▸ **Data**:

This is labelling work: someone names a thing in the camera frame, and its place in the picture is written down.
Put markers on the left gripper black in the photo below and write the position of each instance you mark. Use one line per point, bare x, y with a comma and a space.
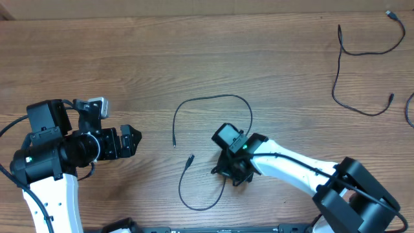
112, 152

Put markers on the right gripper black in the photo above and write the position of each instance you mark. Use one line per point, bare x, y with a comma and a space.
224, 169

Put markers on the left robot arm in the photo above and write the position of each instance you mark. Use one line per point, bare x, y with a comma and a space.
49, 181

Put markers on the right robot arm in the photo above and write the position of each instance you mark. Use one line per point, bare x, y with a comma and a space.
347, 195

...

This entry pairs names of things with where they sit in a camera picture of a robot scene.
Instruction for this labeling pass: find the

▸ **Problem to solve**:
Sift the material for lines that include the word "camera", and copy each one.

▸ **Task answer**:
This is labelling work: someone names a thing in the camera frame, and its place in the picture is written down.
This entry pairs names of things with where they sit in a camera picture of a robot scene.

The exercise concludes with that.